With the Senate confirmation hearings of Jeff Sessions (R-Ala.), president-elect Donald Trump’s nominee for Attorney General, less than a month away, advocates of marijuana legalization have pondered what his role as AG could mean for the burgeoning industry’s future—an industry that’s currently projected to hit $20.6 billion in revenue by 2020. Furthermore, with four more states (California, Maine, Massachusetts, and Nevada) passing recreational, or “adult-use,” marijuana laws in November’s election, nearly one-fifth of the country now allows the legal possession of marijuana for individuals twenty-one or older. In addition, over half the nation’s states (and Washington, D.C.) have legalized some form of medical marijuana.
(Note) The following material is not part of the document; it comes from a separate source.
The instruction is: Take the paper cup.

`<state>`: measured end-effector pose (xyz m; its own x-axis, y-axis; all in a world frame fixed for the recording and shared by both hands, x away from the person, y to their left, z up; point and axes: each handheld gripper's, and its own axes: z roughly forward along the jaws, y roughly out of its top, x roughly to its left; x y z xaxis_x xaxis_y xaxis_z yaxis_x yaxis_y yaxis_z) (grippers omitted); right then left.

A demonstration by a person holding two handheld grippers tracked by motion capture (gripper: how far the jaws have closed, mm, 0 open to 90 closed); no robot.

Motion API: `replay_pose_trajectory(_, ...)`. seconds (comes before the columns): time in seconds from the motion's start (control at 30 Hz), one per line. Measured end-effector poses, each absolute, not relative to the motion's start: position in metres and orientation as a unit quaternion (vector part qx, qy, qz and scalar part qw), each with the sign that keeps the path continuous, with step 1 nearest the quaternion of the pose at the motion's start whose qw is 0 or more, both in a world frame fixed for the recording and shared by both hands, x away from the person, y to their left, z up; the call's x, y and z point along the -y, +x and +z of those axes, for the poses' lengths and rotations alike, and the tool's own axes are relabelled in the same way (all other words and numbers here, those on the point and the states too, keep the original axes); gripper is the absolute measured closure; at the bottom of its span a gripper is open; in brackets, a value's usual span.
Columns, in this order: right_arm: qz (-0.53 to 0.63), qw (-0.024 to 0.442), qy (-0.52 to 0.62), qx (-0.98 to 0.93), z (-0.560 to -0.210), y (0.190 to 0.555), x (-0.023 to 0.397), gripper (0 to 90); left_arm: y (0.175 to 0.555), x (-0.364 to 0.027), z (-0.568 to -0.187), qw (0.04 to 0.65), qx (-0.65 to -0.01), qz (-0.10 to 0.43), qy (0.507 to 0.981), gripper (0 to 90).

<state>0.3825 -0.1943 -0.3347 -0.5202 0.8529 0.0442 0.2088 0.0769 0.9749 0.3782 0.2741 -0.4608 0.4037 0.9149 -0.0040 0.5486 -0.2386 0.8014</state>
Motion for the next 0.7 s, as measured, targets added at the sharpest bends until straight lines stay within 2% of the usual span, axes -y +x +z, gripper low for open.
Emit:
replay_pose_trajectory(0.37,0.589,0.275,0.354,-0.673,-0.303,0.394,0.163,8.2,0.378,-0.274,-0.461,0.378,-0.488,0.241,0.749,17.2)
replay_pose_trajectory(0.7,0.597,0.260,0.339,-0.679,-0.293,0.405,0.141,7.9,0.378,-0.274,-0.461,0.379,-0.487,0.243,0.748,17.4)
Despite the trend in state legalization, however, marijuana remains a Schedule I controlled substance under the Controlled Substances Act. This means that, according to the federal government, marijuana is both highly addictive and has no known medical value. This schedule status renders it completely illegal at the federal level, regardless of its permissibility in any given state. Furthermore, the current “hands-off” approaches to state legalization from administrations such as the DEA have been based solely on advisory polices, not binding law. As a result, when Trump takes office this January, those policies could very well walk out the door with the Obama administration that implemented them.
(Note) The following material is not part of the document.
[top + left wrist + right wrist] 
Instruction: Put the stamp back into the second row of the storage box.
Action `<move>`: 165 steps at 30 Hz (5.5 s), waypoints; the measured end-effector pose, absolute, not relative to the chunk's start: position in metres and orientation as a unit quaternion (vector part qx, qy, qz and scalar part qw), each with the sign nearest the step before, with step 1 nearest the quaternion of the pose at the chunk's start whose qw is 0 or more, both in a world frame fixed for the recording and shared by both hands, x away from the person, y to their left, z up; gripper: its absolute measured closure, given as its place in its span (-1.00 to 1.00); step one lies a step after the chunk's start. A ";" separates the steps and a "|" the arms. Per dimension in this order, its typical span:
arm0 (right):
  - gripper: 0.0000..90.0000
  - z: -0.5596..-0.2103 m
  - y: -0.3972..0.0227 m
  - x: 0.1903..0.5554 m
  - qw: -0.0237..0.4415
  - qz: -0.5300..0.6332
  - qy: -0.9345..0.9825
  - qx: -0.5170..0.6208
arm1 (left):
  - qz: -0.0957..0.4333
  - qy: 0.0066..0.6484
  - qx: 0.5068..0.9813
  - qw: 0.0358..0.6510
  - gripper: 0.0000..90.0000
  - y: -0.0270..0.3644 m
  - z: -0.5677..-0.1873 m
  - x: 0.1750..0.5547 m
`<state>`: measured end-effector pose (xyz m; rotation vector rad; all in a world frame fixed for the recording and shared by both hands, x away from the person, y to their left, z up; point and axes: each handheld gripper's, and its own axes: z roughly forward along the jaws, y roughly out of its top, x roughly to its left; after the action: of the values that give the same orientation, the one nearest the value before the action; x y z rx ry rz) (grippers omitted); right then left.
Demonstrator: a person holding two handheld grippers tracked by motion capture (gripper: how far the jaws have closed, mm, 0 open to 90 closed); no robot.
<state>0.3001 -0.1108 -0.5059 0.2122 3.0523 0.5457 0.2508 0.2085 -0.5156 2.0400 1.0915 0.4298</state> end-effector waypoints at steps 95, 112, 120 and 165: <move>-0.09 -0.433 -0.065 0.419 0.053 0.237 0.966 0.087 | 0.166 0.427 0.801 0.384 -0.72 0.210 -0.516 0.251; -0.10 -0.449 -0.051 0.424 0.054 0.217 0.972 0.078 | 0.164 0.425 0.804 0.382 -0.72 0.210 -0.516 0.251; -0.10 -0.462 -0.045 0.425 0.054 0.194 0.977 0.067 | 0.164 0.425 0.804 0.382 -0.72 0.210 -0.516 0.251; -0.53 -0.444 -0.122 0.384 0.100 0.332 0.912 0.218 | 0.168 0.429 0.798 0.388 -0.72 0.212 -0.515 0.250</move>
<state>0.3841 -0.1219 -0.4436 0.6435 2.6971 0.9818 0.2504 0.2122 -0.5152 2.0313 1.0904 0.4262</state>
Since 2009, the Attorneys General under President Obama have issued recommendations in the form of memoranda to federal prosecutors and law enforcement in states where marijuana is legal. The most recent, a 2013 memo by Deputy Attorney General David Cole, provides guidelines for states that have legalized the recreational use of cannabis. While the memos repeatedly assert that marijuana remains illegal federally, the rationale behind them has been instructive: they serve to delineate how prosecutors and law enforcement should utilize their limited resources when it comes to enforcing federal marijuana laws. For example, one mentioned prerogative is preventing the diversion of marijuana out of state; another is ensuring that marijuana stores aren’t close to schools. In short, the memos have provided states guidance on what not to do if they want the federal government stay out of legalization.
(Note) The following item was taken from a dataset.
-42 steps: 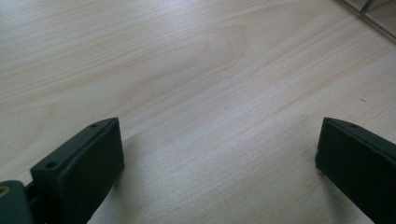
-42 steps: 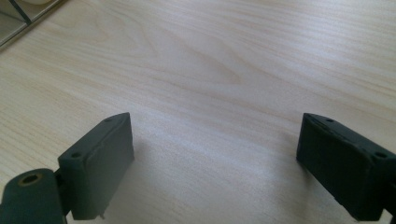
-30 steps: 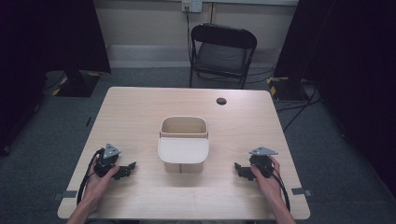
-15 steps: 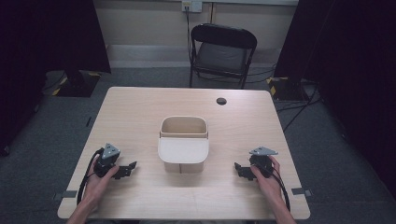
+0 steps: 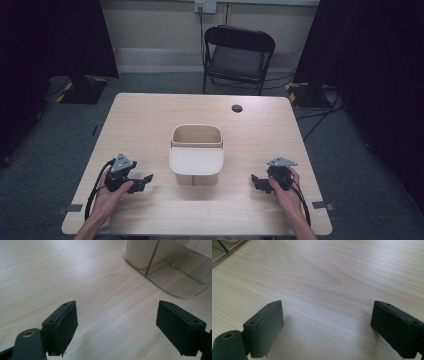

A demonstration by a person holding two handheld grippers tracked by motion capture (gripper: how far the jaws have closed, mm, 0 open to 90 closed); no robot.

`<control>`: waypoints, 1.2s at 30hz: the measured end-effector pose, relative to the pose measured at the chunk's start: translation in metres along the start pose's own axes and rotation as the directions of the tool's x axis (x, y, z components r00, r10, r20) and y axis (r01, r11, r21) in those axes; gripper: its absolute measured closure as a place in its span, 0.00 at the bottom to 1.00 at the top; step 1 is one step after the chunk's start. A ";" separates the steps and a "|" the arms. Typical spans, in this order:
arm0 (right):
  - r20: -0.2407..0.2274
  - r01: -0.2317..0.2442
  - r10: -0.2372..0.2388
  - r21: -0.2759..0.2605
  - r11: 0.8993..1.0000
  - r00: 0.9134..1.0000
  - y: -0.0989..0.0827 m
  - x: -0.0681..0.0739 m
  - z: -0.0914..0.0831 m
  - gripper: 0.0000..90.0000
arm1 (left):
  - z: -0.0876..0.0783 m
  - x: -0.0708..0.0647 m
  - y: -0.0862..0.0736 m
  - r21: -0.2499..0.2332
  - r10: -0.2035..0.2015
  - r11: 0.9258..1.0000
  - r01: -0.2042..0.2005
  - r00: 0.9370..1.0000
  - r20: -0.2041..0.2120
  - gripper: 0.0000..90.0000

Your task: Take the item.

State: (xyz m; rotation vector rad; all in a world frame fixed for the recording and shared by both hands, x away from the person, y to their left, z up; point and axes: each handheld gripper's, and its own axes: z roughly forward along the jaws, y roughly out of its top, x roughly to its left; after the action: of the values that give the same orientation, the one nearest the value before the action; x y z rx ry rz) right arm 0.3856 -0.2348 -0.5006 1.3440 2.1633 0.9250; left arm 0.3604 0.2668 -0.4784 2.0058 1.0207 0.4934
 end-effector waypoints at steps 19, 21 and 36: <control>-0.001 0.003 -0.003 -0.001 1.000 1.000 0.000 0.000 0.000 0.11 | -0.006 -0.025 0.018 -0.066 0.002 0.998 0.004 0.997 0.079 0.23; -0.002 0.004 -0.004 -0.001 1.000 1.000 0.000 0.000 0.000 0.11 | -0.007 -0.026 0.021 -0.072 0.022 0.997 -0.015 0.996 0.089 0.23; -0.002 0.004 -0.004 -0.001 1.000 1.000 0.000 0.000 0.000 0.11 | -0.010 -0.047 0.034 -0.161 0.076 0.986 -0.051 0.985 0.154 0.24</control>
State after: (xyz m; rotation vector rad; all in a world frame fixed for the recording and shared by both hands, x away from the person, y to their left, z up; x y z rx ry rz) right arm 0.3860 -0.2349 -0.5006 1.3388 2.1655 0.9262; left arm 0.3423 0.2223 -0.4444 1.9089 0.7972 0.4261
However, these memos are not law; they’re merely advisory recommendations. As a result, they can easily be replaced or even entirely revoked at any time—which is exactly what many have wondered if Sessions will do.

Where contemplating a Trump/Sessions marijuana stance is concerned, a recent interview with Cole about his 2013 memo provides some illumination. During the interview, Cole discussed the Justice Department’s reasoning behind both the memo and the federal government’s resultant “hands-off” approach. According to Cole, the first concern was what action, if any, the government could legally take to address marijuana decriminalization itself. Specifically, the issue was whether the federal government had the right to force states to change their laws through the Constitution-based preemption doctrine. The second question was of a similar nature: could the federal government use the preemption doctrine to prevent states from regulating marijuana?

The preemption doctrine comes from the Supremacy Clause of the Constitution, which states that federal law is the supreme law of the land. In short, this means that when state laws conflict with federal ones, the federal government can require the conflicting states to cease certain actions if they interfere with the federal laws on the matter. However, preemption has certain limitations. For example, the federal government cannot “commandeer” states to do certain things. Thus, under Cole, the Department of Justice had to determine whether both the decriminalization of marijuana and the state-implemented regulatory schemes were laws that the federal government could preempt.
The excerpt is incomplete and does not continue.